It’s the money, honey. For most consumers, times are still tough.
Our Utility Pulse™ ’13 study shows that investment in energy-efficient (EE) products and home improvements is stagnant, as it has been since the economic downturn.
One reason for this malaise is frustration that previous actions didn’t cut power bills as much as consumers had expected, resulting in a sense of helplessness. Customers think, “Nothing I do makes any difference! Why bother trying?”
The other side of this coin is the need for behavioral changes to go along with the ENERGY STAR appliances. (Hint: If you take the old fridge and plug it in to store beer in the garage, you’re not saving any electricity.)

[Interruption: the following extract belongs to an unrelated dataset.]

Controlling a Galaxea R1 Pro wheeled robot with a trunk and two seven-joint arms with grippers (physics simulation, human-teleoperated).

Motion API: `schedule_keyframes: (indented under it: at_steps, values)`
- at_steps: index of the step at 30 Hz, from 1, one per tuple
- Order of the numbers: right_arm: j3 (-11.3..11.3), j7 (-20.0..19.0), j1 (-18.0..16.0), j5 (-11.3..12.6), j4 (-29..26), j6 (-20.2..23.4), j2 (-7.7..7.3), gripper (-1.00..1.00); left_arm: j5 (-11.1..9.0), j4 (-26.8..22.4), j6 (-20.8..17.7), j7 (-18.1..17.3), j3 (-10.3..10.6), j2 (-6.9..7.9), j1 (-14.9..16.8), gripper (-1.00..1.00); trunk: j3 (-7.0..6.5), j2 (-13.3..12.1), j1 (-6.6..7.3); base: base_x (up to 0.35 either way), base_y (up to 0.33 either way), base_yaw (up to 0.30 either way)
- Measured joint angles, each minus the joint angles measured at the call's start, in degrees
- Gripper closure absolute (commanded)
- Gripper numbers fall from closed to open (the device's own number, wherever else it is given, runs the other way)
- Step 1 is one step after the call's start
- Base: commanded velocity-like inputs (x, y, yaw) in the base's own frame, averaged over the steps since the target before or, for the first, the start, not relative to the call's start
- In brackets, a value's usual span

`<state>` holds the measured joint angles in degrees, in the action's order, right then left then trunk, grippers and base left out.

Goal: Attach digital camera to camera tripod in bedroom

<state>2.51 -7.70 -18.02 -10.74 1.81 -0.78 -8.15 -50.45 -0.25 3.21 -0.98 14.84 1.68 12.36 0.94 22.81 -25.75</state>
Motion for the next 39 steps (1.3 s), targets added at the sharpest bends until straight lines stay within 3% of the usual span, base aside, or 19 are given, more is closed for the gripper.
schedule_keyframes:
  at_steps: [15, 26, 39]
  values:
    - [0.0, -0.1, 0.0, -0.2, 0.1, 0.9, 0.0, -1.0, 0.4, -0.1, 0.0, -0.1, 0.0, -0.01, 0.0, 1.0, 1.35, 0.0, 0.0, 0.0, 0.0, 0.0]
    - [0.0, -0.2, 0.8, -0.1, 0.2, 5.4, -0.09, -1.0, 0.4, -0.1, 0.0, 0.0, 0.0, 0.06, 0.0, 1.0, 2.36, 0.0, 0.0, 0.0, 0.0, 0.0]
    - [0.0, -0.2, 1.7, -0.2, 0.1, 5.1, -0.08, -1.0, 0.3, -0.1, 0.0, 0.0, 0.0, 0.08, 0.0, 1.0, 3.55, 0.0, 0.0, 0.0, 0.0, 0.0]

But the foundation of our stagnant EE market is the persistent reality that – for most homeowners – budgets are still tight. Specifically:
- For those who have a job, real earnings are down.
- The average American family has a balance of $3,800 in their savings account.
- Consumer confidence is down.
- Reduced home values have made homeowners reluctant to invest more money in their homes.
In our study, the stated motivation for having an energy-efficient home is to save money, and the stated obstacle to embracing energy efficiency is up-front cost.
The answer is to connect homeowners with rebates and financing requiring little or nothing up front – and don’t forget the training to make sure homeowners adopt the energy-saving behaviors that will make the improvements pay off.